__WHAT THE TASK REQUIRES__: State the number of lines below in which the word "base" appears. Nothing else belongs in the answer.

__SUPPLIED INFORMATION__:
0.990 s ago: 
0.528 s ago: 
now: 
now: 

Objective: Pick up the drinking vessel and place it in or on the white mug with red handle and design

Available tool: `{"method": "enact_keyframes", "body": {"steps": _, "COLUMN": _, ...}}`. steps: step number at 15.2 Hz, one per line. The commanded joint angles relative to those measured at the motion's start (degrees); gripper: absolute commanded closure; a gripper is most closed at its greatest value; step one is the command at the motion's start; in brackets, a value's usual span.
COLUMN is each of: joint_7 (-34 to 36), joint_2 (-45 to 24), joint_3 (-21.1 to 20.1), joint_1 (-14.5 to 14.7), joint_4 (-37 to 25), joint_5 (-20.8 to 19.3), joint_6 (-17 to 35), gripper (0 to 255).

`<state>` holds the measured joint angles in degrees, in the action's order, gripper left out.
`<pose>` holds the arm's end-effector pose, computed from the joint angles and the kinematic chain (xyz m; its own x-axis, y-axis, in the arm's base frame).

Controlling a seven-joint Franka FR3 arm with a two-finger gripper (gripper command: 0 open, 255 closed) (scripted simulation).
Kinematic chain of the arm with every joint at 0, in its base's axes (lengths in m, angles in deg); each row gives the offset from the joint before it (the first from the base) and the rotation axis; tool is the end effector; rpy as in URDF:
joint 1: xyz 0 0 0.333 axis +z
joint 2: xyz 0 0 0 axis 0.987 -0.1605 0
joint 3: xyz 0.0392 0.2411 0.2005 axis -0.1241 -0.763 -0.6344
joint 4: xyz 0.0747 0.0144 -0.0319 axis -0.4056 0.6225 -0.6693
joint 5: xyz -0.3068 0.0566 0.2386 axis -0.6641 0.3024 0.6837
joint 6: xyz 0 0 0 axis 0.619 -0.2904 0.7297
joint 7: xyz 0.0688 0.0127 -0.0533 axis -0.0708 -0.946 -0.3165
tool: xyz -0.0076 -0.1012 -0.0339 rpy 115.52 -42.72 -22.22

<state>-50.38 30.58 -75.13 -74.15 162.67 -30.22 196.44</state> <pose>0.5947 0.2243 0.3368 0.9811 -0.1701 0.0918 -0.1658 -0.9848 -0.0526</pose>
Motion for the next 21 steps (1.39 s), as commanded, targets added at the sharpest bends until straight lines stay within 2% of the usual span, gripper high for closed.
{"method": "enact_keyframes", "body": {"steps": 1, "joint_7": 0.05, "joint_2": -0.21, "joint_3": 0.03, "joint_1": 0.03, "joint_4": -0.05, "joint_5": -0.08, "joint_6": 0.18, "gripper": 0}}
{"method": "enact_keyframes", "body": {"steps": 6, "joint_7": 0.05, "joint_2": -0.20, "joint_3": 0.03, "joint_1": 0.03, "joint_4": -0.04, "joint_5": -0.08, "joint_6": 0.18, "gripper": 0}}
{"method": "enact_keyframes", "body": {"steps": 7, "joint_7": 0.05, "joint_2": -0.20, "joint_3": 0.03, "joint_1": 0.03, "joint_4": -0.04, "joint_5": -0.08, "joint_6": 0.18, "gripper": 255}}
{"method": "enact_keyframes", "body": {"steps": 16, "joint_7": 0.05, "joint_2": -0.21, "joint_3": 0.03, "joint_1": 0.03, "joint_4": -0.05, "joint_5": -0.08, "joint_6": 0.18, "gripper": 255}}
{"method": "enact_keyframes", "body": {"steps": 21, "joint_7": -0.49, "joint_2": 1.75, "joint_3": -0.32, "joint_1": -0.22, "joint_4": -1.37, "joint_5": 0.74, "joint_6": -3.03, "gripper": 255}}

__RESPONSE__: 2